For two years now, their son, Raul, had struggled valiantly against the cancer eating at his brain, maintaining a sunny attitude despite his deteriorating strength. Raul should be in his third year of high school; instead, he had to be rolled from side to side during the day to try and keep the bedsores under control.
They had tried everything: chemo, radiation, cryosurgery, self-administered homeopathic cures, everything. Now all that was left to them was self-administered hospice care to ease his final days. Angela had rejected the hospice workers who had offered to assist her with the burden, insisting that she would care for her son.
She had moved a rollout bed into Raul’s room and now slept next to his bed, just in case he needed something during the night. Sometimes, during the sleepless nights, Ernie would tiptoe down to Raul’s doorway and listen to his wife’s prayers to the Madre, to the santos, and to Jesus Christo himself to grant her just one miracle. Just one.
Ernie wiped his eyes once more and returned his glasses back to their accustomed position on his nose. He stared at the rat as it scurried about its cage sniffing for food, now completely accustomed to the wireless electrodes attached to its skin.
One week. Ernie could not get the thought out of his head. It had been only one week since he had applied the test serum to this rat. One week since this healthy rat had lain in a cage next to the dying rat, its condition even worse than its unfortunate sibling.
Human trials were scheduled to begin next month. He didn’t have a month. Angela didn’t have a month. And Raul damned sure didn’t have a month either.
Having made up his mind, Dr. Rodriguez walked over to the intercom and pressed one of the buttons. After several seconds, a familiar voice answered.
“Stephenson here.”
“Dr. Stephenson, this is Dr. Rodriguez from Omega Lab. May I speak with you? It is very urgent.”
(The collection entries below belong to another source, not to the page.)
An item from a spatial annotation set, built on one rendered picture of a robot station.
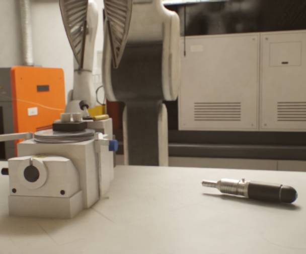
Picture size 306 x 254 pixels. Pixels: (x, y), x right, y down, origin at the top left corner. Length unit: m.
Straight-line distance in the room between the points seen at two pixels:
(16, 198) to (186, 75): 1.64
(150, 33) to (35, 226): 0.76
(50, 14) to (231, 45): 1.98
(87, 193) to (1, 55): 3.39
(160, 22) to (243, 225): 0.76
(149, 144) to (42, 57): 2.60
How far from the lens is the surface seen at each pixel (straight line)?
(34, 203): 0.58
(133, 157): 1.24
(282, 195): 0.61
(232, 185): 0.63
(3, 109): 1.84
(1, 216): 0.60
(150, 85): 1.13
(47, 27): 3.72
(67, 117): 0.65
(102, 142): 0.55
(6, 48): 3.91
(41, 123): 1.95
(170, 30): 1.16
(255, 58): 2.10
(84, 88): 1.37
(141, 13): 1.19
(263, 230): 0.52
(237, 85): 2.11
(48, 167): 0.56
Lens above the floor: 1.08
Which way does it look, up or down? 7 degrees down
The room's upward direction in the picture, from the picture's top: 1 degrees counter-clockwise
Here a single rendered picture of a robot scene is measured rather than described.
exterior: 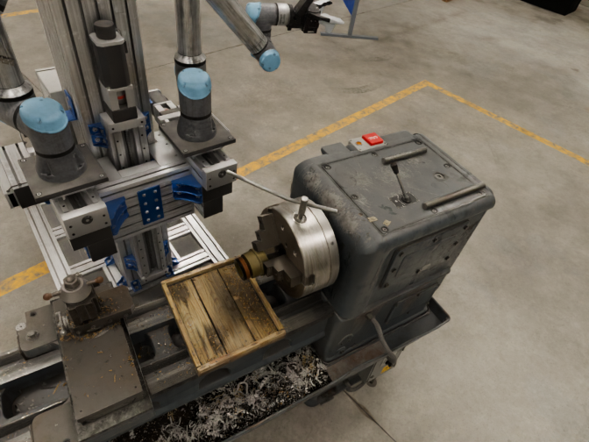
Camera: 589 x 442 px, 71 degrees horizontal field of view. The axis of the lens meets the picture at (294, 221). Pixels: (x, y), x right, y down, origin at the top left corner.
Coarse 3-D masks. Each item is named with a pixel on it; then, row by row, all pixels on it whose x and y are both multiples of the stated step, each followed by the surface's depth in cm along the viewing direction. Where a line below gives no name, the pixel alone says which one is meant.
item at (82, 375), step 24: (96, 288) 131; (72, 336) 118; (96, 336) 119; (120, 336) 120; (72, 360) 113; (96, 360) 114; (120, 360) 115; (72, 384) 109; (96, 384) 109; (120, 384) 110; (96, 408) 105
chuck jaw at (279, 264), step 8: (280, 256) 130; (264, 264) 127; (272, 264) 127; (280, 264) 127; (288, 264) 127; (264, 272) 129; (272, 272) 128; (280, 272) 125; (288, 272) 125; (296, 272) 125; (288, 280) 125; (296, 280) 124; (304, 280) 124; (312, 280) 126
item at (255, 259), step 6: (246, 252) 130; (252, 252) 129; (258, 252) 130; (264, 252) 130; (240, 258) 127; (246, 258) 127; (252, 258) 127; (258, 258) 127; (264, 258) 129; (240, 264) 126; (246, 264) 126; (252, 264) 126; (258, 264) 127; (240, 270) 132; (246, 270) 126; (252, 270) 126; (258, 270) 127; (240, 276) 130; (246, 276) 127; (252, 276) 128
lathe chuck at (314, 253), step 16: (272, 208) 130; (288, 208) 128; (288, 224) 123; (304, 224) 124; (288, 240) 126; (304, 240) 121; (320, 240) 123; (288, 256) 129; (304, 256) 121; (320, 256) 123; (304, 272) 122; (320, 272) 125; (288, 288) 137; (304, 288) 126; (320, 288) 132
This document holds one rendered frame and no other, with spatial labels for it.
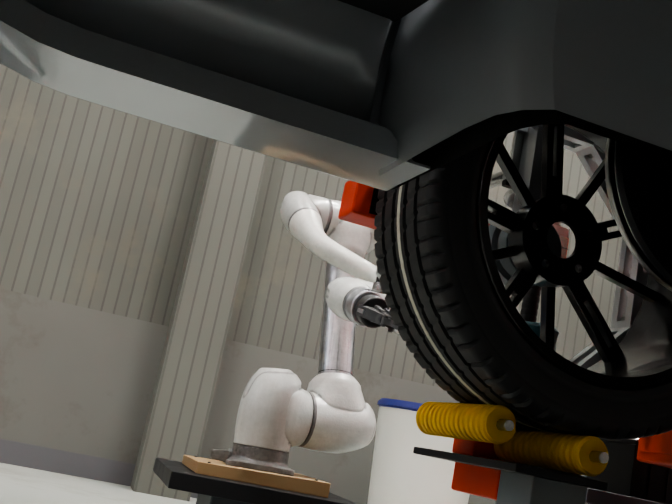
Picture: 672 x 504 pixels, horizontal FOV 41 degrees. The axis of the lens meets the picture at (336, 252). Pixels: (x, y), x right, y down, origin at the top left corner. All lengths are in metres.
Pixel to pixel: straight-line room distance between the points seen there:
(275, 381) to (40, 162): 3.18
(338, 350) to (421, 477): 2.09
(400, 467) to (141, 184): 2.19
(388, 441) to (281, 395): 2.28
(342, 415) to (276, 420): 0.20
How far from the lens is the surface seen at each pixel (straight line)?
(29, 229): 5.26
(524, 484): 1.44
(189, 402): 4.91
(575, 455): 1.38
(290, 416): 2.42
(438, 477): 4.59
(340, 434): 2.49
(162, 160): 5.36
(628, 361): 1.62
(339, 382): 2.51
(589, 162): 1.83
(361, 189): 1.52
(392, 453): 4.63
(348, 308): 2.11
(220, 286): 4.97
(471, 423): 1.41
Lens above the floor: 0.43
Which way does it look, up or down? 12 degrees up
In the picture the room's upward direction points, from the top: 11 degrees clockwise
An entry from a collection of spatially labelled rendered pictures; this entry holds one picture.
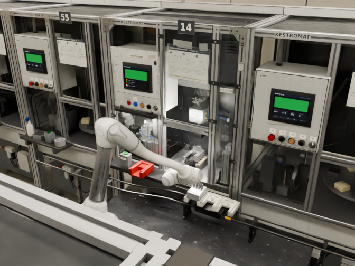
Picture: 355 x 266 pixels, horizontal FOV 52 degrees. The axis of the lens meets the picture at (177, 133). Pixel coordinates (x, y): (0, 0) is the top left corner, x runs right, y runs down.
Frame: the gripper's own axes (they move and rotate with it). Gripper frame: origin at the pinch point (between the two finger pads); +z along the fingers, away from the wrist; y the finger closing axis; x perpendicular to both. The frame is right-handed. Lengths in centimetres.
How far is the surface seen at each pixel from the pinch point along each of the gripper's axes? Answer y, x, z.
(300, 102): 63, -77, -16
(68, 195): -102, 166, 17
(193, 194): -8.8, -17.6, -33.7
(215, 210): -15, -35, -35
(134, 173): -9.3, 34.0, -30.3
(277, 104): 60, -64, -16
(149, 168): -5.8, 25.5, -23.3
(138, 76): 63, 36, -15
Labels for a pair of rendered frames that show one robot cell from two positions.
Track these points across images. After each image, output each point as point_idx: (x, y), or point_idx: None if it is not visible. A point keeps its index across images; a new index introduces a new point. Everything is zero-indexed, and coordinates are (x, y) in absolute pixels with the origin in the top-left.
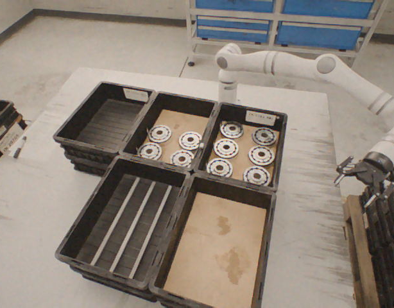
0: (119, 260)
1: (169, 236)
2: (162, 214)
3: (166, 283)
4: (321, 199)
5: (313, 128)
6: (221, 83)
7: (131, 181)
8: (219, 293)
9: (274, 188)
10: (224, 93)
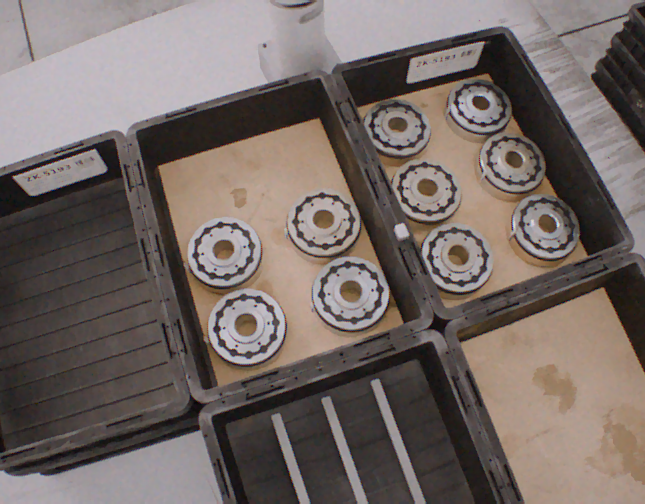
0: None
1: None
2: (412, 462)
3: None
4: (624, 182)
5: (503, 21)
6: (288, 11)
7: (262, 433)
8: None
9: (630, 242)
10: (302, 32)
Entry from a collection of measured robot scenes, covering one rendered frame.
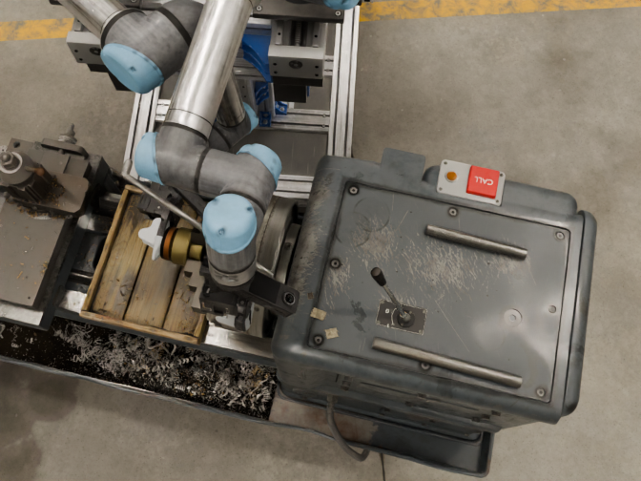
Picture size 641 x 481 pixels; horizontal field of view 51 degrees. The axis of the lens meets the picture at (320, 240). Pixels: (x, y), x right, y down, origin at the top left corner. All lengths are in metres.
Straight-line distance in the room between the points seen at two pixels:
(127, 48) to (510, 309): 0.88
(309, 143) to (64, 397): 1.30
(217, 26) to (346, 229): 0.47
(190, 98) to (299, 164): 1.50
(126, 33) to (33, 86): 1.82
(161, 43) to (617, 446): 2.11
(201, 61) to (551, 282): 0.78
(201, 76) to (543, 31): 2.38
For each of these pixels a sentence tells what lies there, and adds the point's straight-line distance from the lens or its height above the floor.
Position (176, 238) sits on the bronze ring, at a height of 1.12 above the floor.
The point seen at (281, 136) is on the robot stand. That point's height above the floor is 0.21.
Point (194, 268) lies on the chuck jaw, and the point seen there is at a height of 1.10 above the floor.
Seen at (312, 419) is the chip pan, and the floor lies 0.54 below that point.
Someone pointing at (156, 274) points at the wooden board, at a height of 0.89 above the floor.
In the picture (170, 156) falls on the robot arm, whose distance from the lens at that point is 1.05.
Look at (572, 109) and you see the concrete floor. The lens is 3.11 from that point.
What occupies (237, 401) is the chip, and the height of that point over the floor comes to 0.55.
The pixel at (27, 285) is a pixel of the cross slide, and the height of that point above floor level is 0.97.
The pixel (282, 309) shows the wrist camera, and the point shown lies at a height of 1.42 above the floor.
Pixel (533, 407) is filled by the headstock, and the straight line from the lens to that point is 1.33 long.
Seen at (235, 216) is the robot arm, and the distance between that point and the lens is 0.95.
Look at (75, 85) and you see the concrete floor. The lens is 3.13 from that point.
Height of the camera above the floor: 2.51
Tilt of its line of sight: 71 degrees down
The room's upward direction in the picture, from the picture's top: 3 degrees clockwise
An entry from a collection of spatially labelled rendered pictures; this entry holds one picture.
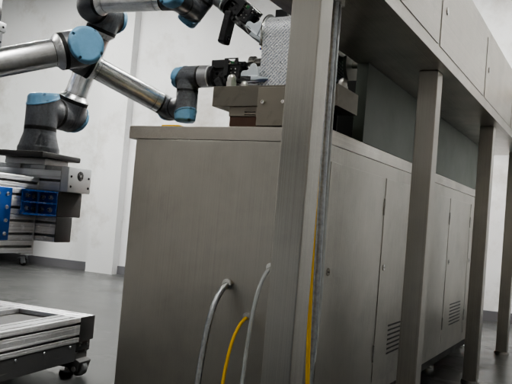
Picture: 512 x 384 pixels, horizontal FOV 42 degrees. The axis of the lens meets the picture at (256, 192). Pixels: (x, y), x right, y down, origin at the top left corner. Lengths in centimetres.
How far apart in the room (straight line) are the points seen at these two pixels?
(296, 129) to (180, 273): 84
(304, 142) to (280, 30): 101
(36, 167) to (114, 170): 404
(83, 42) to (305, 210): 114
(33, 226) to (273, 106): 104
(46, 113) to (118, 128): 403
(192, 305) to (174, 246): 18
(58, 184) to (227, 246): 81
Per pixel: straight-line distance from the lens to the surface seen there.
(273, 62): 217
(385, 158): 222
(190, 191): 194
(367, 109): 205
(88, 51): 215
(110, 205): 653
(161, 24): 671
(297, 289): 121
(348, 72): 222
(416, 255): 207
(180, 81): 230
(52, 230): 245
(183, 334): 196
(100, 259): 658
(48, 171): 248
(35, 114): 256
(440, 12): 200
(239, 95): 197
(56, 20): 740
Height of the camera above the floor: 65
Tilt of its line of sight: 2 degrees up
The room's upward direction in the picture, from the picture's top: 5 degrees clockwise
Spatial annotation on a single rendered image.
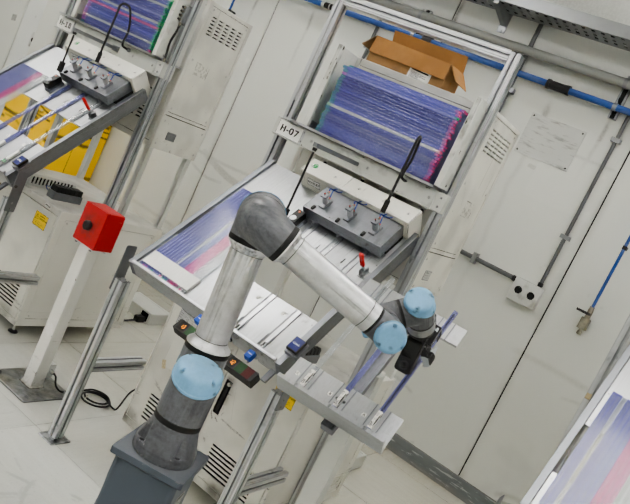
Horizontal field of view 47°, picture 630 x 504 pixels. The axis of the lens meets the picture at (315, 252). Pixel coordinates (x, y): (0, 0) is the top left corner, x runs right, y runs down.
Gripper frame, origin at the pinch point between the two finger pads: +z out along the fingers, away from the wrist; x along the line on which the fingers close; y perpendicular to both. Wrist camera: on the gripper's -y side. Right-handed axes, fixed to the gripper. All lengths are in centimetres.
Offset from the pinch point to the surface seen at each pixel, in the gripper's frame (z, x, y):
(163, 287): 8, 86, -17
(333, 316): 8.8, 32.1, 2.9
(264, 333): 6.0, 46.2, -13.8
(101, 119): 24, 174, 35
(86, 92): 25, 193, 44
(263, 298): 9, 55, -3
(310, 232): 18, 61, 29
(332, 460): 20.1, 10.3, -32.5
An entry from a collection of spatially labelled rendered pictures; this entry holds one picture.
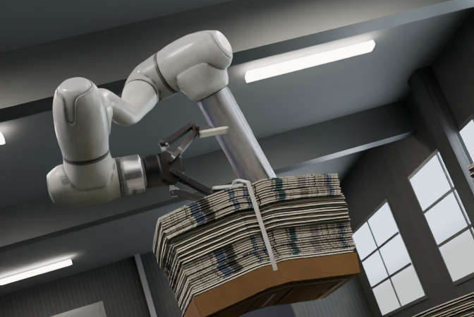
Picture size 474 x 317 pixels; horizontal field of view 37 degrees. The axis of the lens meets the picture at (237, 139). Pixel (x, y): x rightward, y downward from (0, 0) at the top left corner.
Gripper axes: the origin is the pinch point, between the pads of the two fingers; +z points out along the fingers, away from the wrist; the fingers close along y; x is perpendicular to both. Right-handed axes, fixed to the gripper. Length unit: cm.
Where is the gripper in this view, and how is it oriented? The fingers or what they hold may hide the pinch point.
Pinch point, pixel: (229, 157)
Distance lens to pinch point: 164.5
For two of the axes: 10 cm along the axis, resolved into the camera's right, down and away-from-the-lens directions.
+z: 9.6, -1.7, 2.1
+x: 1.4, -3.5, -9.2
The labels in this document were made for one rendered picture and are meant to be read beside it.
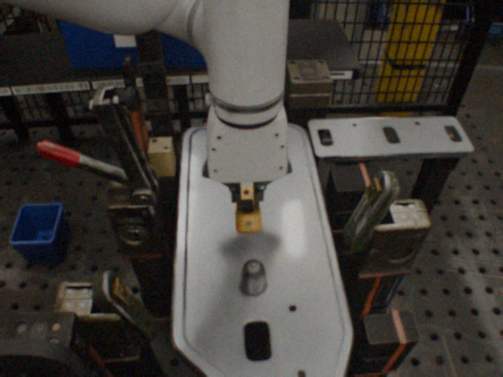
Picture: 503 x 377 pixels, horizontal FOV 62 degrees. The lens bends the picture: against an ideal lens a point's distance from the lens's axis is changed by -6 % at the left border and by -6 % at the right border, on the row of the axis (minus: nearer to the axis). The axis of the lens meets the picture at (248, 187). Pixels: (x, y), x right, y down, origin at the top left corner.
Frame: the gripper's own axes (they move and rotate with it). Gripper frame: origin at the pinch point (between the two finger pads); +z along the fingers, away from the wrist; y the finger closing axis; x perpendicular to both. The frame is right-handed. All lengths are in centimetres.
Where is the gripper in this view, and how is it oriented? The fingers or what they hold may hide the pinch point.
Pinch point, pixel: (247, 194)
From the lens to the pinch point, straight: 62.8
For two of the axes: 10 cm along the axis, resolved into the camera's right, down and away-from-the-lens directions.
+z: 0.0, 6.8, 7.4
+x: -0.6, -7.4, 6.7
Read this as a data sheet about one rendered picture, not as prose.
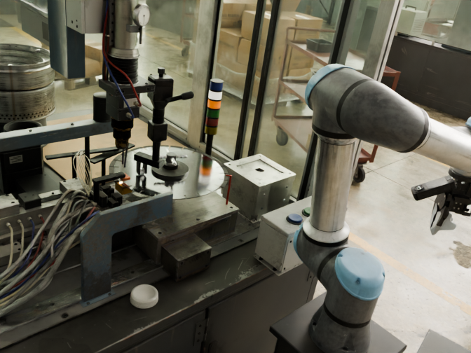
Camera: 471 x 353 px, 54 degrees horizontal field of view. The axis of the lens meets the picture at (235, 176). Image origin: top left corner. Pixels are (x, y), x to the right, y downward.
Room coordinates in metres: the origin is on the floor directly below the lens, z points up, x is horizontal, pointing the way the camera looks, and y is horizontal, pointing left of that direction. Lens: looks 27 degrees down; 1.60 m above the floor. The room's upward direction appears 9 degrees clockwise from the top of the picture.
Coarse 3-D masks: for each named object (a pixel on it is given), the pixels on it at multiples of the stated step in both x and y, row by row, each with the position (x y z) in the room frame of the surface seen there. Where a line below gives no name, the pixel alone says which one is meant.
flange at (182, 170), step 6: (180, 162) 1.28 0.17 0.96; (156, 168) 1.21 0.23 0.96; (162, 168) 1.22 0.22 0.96; (168, 168) 1.21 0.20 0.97; (174, 168) 1.22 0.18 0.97; (180, 168) 1.24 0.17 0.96; (186, 168) 1.25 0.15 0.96; (156, 174) 1.19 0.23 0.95; (162, 174) 1.18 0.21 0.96; (168, 174) 1.19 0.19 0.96; (174, 174) 1.19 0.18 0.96; (180, 174) 1.20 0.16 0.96; (186, 174) 1.22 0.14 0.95
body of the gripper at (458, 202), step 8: (456, 176) 1.16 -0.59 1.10; (464, 176) 1.15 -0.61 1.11; (456, 184) 1.17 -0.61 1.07; (464, 184) 1.17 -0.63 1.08; (448, 192) 1.17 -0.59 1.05; (456, 192) 1.17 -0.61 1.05; (464, 192) 1.17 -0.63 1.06; (440, 200) 1.18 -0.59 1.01; (448, 200) 1.15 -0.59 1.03; (456, 200) 1.15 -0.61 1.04; (464, 200) 1.15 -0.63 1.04; (440, 208) 1.16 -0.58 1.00; (456, 208) 1.16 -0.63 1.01; (464, 208) 1.16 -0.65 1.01
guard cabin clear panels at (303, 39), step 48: (0, 0) 1.91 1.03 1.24; (144, 0) 2.19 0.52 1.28; (192, 0) 1.95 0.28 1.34; (240, 0) 1.76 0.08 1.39; (288, 0) 1.61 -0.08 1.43; (336, 0) 1.48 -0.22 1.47; (48, 48) 2.04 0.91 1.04; (96, 48) 2.20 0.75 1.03; (144, 48) 2.18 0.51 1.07; (192, 48) 1.93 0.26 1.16; (240, 48) 1.74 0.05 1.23; (288, 48) 1.58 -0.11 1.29; (144, 96) 2.17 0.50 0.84; (240, 96) 1.71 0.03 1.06; (288, 96) 1.55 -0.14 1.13; (288, 144) 1.53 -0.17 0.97
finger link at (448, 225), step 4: (440, 212) 1.16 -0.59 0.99; (436, 216) 1.18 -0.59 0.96; (448, 216) 1.16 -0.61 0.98; (436, 220) 1.17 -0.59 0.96; (444, 220) 1.17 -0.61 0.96; (448, 220) 1.16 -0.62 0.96; (432, 224) 1.18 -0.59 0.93; (444, 224) 1.17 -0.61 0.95; (448, 224) 1.16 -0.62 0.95; (452, 224) 1.16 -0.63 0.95; (432, 228) 1.17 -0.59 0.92; (436, 228) 1.16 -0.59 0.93; (440, 228) 1.17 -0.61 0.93; (444, 228) 1.17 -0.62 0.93; (448, 228) 1.17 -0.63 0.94; (452, 228) 1.16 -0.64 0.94; (432, 232) 1.18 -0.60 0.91; (436, 232) 1.17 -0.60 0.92
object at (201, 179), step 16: (128, 160) 1.26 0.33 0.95; (192, 160) 1.32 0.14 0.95; (208, 160) 1.34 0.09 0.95; (144, 176) 1.17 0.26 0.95; (192, 176) 1.22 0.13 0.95; (208, 176) 1.23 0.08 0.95; (144, 192) 1.09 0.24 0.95; (160, 192) 1.10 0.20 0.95; (176, 192) 1.11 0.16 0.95; (192, 192) 1.13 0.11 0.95; (208, 192) 1.14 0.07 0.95
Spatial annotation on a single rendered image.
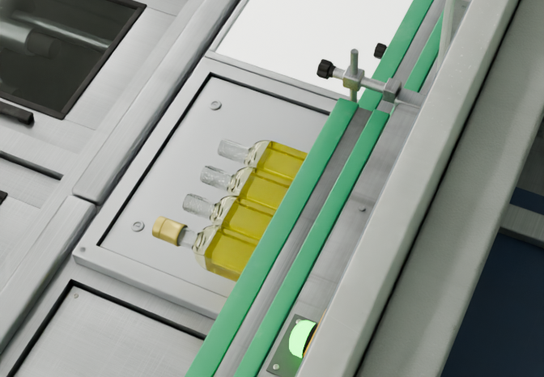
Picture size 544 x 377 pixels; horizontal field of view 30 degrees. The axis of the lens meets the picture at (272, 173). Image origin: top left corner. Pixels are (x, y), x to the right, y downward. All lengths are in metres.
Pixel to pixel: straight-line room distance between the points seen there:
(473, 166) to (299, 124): 0.91
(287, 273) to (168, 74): 0.68
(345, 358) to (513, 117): 0.29
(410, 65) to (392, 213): 0.85
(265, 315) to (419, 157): 0.49
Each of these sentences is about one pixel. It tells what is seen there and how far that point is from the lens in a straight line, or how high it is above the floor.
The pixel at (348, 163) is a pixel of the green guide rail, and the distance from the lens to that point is 1.42.
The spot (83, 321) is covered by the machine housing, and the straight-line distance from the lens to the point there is 1.67.
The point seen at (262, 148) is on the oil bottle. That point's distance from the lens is 1.58.
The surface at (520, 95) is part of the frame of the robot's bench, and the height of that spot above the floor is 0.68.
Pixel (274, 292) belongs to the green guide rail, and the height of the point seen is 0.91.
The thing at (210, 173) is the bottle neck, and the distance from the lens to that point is 1.57.
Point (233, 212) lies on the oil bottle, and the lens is 1.51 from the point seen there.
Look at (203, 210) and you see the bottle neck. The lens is 1.54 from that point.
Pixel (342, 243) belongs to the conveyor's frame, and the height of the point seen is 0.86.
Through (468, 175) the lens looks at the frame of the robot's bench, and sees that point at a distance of 0.91.
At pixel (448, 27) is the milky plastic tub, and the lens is 1.40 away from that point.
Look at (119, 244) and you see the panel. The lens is 1.69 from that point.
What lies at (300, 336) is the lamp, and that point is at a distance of 1.20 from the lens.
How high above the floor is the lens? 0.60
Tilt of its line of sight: 16 degrees up
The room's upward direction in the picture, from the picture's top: 70 degrees counter-clockwise
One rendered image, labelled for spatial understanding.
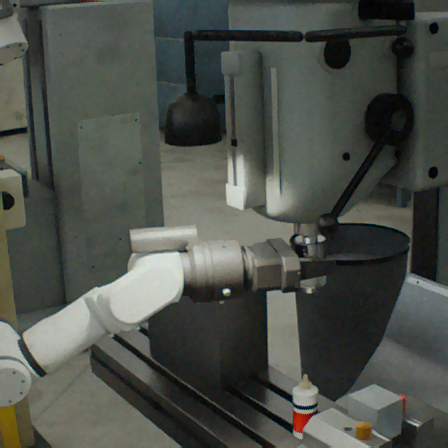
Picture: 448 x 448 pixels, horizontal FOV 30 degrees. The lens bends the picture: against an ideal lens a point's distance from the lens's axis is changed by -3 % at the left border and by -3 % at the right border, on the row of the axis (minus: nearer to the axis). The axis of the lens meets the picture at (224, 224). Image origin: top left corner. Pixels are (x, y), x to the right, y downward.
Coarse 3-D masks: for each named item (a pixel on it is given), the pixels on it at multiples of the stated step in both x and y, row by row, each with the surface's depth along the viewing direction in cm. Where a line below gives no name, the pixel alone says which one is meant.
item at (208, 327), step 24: (168, 312) 162; (192, 312) 156; (216, 312) 151; (240, 312) 154; (264, 312) 158; (168, 336) 164; (192, 336) 158; (216, 336) 152; (240, 336) 155; (264, 336) 159; (168, 360) 166; (192, 360) 160; (216, 360) 154; (240, 360) 157; (264, 360) 161; (216, 384) 156
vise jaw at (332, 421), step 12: (312, 420) 121; (324, 420) 121; (336, 420) 120; (348, 420) 120; (312, 432) 120; (324, 432) 119; (336, 432) 118; (348, 432) 117; (372, 432) 117; (312, 444) 120; (324, 444) 118; (336, 444) 116; (348, 444) 115; (360, 444) 114; (372, 444) 113; (384, 444) 114
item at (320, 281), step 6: (294, 246) 126; (300, 252) 125; (306, 252) 125; (312, 252) 124; (318, 252) 125; (324, 252) 126; (324, 258) 126; (324, 276) 127; (306, 282) 126; (312, 282) 126; (318, 282) 126; (324, 282) 127
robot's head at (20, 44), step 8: (0, 8) 105; (0, 24) 103; (8, 24) 104; (16, 24) 105; (0, 32) 103; (8, 32) 103; (16, 32) 104; (0, 40) 103; (8, 40) 103; (16, 40) 104; (24, 40) 105; (0, 48) 103; (8, 48) 104; (16, 48) 106; (24, 48) 107; (0, 56) 106; (8, 56) 107; (16, 56) 108; (0, 64) 108
After a brief hesitation, the deputy director's voice continued. “I’m in my office, Ernie. Come on down.”
Ernie logged himself out and switched off the lights, enabling the security system before locking the lab behind him. Then, exiting the Omega Wing, he made his way rapidly across the huge room that housed the Rho Ship.
Coming to a stop just outside the door into Deputy Director Stephenson’s private office, Ernie paused to wipe his glasses yet again. Then, with a deep breath, Ernesto Rodriguez straightened his shoulders and stepped through the doorway, one thought screaming in his mind.
“For Raul.”
Chapter 43
At breakfast, Heather was unusually quiet, despite the presence of the entire Smythe family, the twins bantering in their usual, boisterous fashion. The headaches were back, worse than before. If they lasted longer, Heather might have mentioned it to her friends. But this was brief, stabbing pain. It was probably only stress. After all, it wasn’t as if the three of them hadn’t been under some pressure lately.